• Problem description: Collect each line of the records containing the string "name".

• Supplied entries:
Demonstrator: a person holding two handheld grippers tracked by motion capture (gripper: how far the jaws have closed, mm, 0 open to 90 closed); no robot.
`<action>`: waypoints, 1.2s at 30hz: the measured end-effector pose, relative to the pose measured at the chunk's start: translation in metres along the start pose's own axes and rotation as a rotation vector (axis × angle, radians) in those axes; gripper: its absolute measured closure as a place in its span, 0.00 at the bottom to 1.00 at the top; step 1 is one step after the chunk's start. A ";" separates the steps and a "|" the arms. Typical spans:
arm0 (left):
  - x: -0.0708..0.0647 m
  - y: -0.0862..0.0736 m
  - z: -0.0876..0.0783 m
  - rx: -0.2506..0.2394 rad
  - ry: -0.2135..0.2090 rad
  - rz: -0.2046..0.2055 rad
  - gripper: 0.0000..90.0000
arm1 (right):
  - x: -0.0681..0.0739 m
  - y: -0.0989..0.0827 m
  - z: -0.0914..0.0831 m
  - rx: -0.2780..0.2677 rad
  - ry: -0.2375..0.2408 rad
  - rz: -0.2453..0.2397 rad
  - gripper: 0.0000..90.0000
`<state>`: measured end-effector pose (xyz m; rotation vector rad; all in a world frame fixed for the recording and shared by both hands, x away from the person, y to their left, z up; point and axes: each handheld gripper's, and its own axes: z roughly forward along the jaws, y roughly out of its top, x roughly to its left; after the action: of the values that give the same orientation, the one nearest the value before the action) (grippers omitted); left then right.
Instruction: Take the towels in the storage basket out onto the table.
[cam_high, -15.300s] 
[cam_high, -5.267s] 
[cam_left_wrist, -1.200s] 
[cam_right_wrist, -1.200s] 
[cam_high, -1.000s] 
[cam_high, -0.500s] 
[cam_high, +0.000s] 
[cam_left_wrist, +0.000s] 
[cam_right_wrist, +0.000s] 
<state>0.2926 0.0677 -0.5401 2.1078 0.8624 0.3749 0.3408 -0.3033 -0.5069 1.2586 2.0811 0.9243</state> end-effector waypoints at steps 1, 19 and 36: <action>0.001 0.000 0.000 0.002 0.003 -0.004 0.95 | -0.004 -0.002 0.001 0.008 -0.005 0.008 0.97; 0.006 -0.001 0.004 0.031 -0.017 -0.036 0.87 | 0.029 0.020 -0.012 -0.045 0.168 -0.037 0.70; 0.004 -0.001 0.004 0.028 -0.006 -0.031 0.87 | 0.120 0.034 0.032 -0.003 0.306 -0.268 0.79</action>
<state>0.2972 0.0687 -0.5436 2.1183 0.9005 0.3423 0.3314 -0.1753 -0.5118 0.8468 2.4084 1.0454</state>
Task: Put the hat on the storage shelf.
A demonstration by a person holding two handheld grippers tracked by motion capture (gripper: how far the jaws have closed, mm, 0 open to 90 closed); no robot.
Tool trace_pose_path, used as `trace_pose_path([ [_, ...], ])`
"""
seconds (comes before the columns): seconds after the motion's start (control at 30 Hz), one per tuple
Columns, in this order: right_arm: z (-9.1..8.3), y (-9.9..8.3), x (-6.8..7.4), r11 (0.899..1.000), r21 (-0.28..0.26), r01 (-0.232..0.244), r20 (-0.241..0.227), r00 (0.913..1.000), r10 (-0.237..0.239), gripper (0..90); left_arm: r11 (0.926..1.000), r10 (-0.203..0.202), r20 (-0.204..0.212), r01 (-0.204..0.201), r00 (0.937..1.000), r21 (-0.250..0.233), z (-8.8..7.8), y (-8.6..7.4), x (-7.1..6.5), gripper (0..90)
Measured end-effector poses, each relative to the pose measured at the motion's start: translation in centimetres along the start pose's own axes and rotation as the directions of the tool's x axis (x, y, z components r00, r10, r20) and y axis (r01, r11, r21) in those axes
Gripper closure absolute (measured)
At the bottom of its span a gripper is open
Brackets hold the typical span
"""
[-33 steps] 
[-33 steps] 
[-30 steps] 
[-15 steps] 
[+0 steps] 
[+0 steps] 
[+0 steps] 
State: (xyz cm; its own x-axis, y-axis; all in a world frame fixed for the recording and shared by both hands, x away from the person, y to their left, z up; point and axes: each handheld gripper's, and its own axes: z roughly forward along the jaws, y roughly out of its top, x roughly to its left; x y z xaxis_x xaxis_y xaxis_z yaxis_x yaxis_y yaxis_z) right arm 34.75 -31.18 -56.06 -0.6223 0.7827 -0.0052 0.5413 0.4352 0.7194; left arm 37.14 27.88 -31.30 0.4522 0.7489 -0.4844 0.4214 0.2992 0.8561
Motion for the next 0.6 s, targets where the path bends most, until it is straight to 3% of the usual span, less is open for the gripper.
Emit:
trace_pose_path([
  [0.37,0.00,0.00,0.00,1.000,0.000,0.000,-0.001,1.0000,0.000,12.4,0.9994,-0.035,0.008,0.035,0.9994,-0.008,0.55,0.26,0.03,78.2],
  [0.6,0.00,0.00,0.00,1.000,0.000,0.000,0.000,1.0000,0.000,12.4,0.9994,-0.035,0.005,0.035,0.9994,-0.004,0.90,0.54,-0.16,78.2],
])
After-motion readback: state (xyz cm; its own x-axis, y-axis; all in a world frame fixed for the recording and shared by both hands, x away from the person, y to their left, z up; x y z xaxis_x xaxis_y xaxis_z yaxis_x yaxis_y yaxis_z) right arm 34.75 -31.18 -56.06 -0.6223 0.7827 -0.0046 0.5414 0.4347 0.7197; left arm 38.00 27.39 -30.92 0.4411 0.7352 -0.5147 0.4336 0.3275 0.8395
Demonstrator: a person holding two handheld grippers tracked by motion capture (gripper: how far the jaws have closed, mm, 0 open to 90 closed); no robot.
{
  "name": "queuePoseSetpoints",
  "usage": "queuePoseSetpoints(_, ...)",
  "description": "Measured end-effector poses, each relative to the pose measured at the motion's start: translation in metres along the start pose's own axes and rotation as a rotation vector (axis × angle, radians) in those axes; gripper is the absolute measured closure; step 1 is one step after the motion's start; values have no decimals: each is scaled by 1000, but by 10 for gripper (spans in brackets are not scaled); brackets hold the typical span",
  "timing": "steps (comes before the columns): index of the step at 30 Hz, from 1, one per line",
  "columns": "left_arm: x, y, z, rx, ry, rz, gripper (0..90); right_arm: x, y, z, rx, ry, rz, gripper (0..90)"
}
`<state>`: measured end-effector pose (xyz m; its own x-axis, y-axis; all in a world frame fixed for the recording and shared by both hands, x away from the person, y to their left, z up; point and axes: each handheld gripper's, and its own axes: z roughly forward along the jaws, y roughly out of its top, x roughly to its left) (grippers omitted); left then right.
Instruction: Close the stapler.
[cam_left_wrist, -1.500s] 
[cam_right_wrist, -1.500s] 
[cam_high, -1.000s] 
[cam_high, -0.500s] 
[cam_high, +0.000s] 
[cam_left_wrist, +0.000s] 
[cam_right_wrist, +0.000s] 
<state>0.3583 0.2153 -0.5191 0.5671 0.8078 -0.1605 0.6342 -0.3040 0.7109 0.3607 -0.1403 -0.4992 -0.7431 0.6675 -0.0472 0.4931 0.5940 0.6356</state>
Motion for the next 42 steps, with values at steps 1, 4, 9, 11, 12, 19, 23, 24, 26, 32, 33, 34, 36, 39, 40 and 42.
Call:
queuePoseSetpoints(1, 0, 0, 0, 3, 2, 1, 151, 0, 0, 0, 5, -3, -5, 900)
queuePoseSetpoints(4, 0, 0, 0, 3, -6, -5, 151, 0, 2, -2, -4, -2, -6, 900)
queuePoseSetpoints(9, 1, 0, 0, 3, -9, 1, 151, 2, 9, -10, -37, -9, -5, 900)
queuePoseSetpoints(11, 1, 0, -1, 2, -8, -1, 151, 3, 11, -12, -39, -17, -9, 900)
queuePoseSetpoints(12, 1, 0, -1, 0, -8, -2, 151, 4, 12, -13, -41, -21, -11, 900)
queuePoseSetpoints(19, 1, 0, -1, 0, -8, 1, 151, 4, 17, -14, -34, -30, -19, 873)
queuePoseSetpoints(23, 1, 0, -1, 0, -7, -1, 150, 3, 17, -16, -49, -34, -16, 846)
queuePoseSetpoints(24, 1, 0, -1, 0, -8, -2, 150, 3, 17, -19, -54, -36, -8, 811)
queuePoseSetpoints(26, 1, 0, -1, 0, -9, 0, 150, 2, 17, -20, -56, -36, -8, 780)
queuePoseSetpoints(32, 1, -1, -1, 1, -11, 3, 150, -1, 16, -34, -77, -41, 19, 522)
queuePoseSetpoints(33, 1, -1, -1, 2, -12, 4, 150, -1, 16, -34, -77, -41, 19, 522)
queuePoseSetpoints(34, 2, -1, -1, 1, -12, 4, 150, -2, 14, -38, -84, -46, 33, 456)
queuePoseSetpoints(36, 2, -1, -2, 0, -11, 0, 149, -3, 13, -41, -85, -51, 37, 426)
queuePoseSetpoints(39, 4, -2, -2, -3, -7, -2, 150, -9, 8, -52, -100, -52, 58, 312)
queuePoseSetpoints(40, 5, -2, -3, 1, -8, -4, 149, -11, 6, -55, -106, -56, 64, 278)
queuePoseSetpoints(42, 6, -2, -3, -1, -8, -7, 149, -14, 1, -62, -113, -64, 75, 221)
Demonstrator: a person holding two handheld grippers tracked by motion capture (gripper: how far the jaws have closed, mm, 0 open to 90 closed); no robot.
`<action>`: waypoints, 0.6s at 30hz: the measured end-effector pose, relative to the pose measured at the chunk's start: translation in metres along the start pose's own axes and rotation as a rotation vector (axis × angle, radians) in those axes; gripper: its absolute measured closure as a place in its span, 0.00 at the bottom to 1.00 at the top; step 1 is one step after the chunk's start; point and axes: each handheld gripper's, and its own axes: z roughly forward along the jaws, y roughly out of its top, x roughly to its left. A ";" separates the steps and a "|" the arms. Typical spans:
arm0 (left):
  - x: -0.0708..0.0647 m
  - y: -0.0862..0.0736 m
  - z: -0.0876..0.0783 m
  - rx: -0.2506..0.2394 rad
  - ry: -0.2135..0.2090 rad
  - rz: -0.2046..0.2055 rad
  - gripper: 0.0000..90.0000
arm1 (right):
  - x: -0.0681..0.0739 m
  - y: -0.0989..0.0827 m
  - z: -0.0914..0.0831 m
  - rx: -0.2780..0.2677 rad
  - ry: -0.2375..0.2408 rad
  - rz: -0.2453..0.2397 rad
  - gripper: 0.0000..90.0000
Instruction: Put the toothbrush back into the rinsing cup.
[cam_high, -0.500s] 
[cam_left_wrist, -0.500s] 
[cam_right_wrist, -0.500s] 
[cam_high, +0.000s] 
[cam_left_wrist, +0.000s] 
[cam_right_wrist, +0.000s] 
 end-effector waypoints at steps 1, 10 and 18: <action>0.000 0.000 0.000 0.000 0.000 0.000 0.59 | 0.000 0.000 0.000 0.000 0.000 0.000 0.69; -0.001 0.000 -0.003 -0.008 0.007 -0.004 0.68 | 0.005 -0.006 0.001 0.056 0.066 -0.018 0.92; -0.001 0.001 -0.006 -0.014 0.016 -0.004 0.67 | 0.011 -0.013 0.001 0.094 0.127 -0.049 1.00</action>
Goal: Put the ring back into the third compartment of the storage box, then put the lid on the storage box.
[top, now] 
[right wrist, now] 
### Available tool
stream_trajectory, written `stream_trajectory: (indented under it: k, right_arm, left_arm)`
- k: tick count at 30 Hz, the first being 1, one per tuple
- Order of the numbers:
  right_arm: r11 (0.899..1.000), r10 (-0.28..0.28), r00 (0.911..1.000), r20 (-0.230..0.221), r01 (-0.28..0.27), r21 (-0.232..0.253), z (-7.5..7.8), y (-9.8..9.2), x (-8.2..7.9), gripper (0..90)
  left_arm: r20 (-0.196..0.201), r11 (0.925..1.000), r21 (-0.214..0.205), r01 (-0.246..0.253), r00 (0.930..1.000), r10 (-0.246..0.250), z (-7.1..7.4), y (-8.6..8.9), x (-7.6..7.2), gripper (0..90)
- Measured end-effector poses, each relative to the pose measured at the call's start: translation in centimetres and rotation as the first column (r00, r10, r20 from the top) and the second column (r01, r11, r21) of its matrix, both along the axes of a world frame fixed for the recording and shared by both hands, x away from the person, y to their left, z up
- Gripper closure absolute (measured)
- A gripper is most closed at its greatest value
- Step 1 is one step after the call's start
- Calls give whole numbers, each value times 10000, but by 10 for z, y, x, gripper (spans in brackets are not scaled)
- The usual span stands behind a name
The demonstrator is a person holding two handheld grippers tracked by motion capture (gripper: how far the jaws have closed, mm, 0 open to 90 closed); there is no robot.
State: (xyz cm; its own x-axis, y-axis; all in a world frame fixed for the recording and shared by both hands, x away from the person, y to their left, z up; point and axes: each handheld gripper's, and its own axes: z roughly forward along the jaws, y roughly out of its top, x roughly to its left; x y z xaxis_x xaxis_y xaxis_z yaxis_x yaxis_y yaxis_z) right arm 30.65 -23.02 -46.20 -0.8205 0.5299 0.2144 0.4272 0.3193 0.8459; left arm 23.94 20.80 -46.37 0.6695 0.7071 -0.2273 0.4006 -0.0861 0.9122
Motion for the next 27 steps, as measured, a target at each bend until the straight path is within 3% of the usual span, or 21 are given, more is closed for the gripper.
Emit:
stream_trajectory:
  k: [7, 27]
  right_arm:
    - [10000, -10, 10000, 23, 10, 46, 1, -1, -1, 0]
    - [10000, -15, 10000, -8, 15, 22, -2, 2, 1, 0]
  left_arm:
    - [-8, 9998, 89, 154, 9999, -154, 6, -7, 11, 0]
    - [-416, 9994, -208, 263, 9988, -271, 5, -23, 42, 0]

• Written answer:
  "name": "queuePoseSetpoints",
- The usual span stands behind a name

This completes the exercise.